* Study material *

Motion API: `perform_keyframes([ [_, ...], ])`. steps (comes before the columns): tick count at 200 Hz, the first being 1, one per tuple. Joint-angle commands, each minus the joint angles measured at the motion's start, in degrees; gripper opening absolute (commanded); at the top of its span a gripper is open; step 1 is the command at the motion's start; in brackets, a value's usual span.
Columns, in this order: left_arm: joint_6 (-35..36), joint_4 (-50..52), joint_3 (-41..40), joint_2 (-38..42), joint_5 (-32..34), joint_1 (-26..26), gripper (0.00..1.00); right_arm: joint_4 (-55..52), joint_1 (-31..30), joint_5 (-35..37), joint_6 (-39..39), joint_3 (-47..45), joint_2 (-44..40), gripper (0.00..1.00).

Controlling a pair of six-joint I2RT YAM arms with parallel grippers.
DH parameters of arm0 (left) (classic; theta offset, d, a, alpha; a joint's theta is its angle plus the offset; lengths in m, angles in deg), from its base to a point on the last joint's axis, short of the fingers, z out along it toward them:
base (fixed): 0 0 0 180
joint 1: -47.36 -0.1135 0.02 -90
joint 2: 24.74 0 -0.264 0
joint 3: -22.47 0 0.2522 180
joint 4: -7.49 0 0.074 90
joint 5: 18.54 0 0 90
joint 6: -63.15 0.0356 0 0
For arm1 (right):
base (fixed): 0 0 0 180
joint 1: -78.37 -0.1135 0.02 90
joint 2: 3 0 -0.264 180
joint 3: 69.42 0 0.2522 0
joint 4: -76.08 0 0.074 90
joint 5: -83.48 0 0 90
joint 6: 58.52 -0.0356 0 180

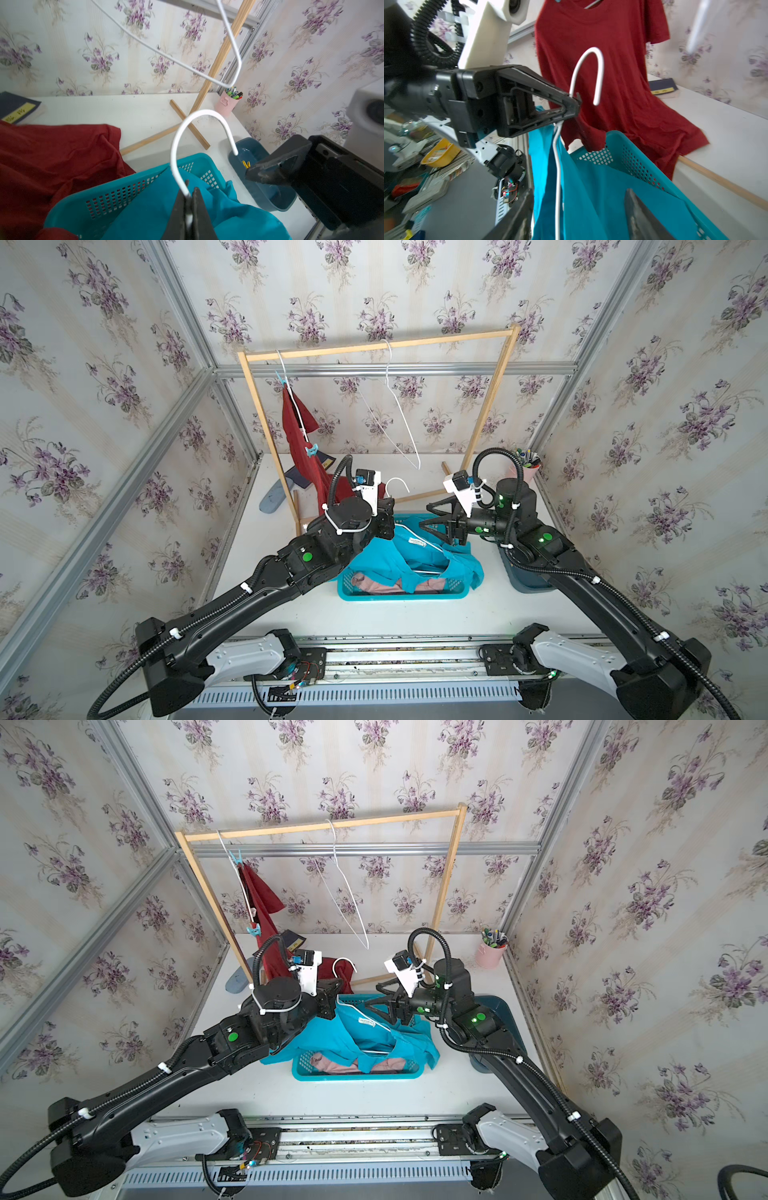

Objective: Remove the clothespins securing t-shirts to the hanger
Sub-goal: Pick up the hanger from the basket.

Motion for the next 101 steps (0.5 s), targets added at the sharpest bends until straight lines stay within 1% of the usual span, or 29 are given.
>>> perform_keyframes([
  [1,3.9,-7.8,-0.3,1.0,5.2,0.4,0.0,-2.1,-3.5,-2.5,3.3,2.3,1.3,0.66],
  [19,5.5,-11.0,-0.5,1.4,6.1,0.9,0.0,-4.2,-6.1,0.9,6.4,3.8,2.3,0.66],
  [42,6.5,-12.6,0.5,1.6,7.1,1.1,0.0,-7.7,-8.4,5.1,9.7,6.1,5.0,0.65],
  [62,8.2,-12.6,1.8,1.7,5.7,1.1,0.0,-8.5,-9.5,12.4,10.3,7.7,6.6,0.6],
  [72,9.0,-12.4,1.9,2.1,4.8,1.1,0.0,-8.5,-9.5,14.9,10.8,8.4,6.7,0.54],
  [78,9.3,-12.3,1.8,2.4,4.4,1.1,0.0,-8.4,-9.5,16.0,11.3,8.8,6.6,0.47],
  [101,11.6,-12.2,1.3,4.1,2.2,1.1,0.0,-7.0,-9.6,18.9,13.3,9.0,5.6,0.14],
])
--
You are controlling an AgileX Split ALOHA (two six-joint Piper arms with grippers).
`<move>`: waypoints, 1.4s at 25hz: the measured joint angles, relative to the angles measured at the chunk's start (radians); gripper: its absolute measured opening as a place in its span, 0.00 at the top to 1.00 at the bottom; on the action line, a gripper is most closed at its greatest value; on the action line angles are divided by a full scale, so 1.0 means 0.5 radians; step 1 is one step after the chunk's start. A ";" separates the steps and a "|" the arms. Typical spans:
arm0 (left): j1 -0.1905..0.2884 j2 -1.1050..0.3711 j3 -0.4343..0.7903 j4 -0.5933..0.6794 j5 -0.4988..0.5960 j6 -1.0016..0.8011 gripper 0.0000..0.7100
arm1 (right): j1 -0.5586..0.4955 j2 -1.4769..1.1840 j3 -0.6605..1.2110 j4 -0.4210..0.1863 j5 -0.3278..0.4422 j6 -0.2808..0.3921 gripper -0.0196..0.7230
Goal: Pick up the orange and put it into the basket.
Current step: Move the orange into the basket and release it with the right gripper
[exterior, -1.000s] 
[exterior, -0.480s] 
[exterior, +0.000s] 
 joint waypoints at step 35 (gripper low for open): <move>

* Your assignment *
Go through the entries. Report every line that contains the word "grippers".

* Response area *
Controlling a pair of six-joint I2RT YAM arms with parallel grippers.
You are controlling an AgileX Split ALOHA (two six-joint Piper arms with grippers).

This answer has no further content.